Dolezalova Nikola, Reed Angus B, Despotovic Aleksa, Obika Bernard Dillon, Morelli Davide, Aral Mert, Plans David
Department of Research and Development, Huma Therapeutics Limited, Millbank Tower, 21-24 Millbank, London SW1P 4QP, UK.
Department for Social Studies and Public Health, Faculty of Medicine, Faculty of Medicine, University of Belgrade, Belgrade, Serbia.
Eur Heart J Digit Health. 2021 Jun 26;2(3):528-538. doi: 10.1093/ehjdh/ztab057. eCollection 2021 Sep.
Cardiovascular diseases (CVDs) are among the leading causes of death worldwide. Predictive scores providing personalized risk of developing CVD are increasingly used in clinical practice. Most scores, however, utilize a homogenous set of features and require the presence of a physician. The aim was to develop a new risk model (DiCAVA) using statistical and machine learning techniques that could be applied in a remote setting. A secondary goal was to identify new patient-centric variables that could be incorporated into CVD risk assessments.
Across 466 052 participants, Cox proportional hazards (CPH) and DeepSurv models were trained using 608 variables derived from the UK Biobank to investigate the 10-year risk of developing a CVD. Data-driven feature selection reduced the number of features to 47, after which reduced models were trained. Both models were compared to the Framingham score. The reduced CPH model achieved a c-index of 0.7443, whereas DeepSurv achieved a c-index of 0.7446. Both CPH and DeepSurv were superior in determining the CVD risk compared to Framingham score. Minimal difference was observed when cholesterol and blood pressure were excluded from the models (CPH: 0.741, DeepSurv: 0.739). The models show very good calibration and discrimination on the test data.

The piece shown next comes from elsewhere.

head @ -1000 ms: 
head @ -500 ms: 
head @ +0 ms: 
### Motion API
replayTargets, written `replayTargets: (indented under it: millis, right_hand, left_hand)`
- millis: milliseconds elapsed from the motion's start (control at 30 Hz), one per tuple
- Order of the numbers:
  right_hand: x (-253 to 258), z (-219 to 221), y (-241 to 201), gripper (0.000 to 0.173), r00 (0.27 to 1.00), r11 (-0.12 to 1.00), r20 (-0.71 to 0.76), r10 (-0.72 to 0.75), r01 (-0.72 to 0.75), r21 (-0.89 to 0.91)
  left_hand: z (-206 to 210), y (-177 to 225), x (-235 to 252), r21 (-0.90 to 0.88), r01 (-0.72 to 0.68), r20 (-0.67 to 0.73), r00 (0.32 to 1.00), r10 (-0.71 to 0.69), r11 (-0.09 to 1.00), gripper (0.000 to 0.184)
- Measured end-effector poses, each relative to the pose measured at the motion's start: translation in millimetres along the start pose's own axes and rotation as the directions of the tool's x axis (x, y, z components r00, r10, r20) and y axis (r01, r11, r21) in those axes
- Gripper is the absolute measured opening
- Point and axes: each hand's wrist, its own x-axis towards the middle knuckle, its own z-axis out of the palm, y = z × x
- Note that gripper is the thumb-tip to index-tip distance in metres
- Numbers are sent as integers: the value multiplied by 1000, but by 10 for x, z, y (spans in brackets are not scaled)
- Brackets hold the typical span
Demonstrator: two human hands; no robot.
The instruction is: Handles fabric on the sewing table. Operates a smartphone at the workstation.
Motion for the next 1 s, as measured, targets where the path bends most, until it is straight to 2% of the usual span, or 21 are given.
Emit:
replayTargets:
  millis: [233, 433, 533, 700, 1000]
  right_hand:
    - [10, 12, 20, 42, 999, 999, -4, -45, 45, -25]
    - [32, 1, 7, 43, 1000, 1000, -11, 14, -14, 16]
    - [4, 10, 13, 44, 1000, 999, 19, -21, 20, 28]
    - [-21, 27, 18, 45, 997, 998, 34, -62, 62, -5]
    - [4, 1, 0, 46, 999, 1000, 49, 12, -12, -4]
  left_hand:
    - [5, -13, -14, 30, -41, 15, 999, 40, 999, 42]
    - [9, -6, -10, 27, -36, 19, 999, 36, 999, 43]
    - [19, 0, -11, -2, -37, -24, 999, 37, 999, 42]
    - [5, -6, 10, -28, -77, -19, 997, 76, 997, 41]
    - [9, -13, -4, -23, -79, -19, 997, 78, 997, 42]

We developed a cardiovascular risk model that has very good predictive capacity and encompasses new variables. The score could be incorporated into clinical practice and utilized in a remote setting, without the need of including cholesterol. Future studies will focus on external validation across heterogeneous samples.
心血管疾病(CVD)是全球主要死因之一。提供CVD发病个性化风险的预测评分在临床实践中越来越常用。然而,大多数评分使用一组同质化的特征,且需要医生在场。目的是使用可应用于远程环境的统计和机器学习技术开发一种新的风险模型(DiCAVA)。次要目标是识别可纳入CVD风险评估的以患者为中心的新变量。
在466052名参与者中,使用从英国生物银行衍生的608个变量训练Cox比例风险(CPH)模型和深度生存(DeepSurv)模型,以研究CVD发病的10年风险。数据驱动的特征选择将特征数量减少到47个,之后训练简化模型。将这两个模型与弗雷明汉评分进行比较。简化后的CPH模型的c指数为0.7443,而DeepSurv模型的c指数为0.7446。与弗雷明汉评分相比,CPH和DeepSurv在确定CVD风险方面都更优。当模型中排除胆固醇和血压时,观察到的差异最小(CPH:0.741,DeepSurv:0.739)。模型在测试数据上显示出非常好的校准和区分能力。
我们开发了一种具有非常好预测能力且包含新变量的心血管风险模型。该评分可纳入临床实践并在远程环境中使用,无需纳入胆固醇。未来的研究将集中在跨异质样本的外部验证上。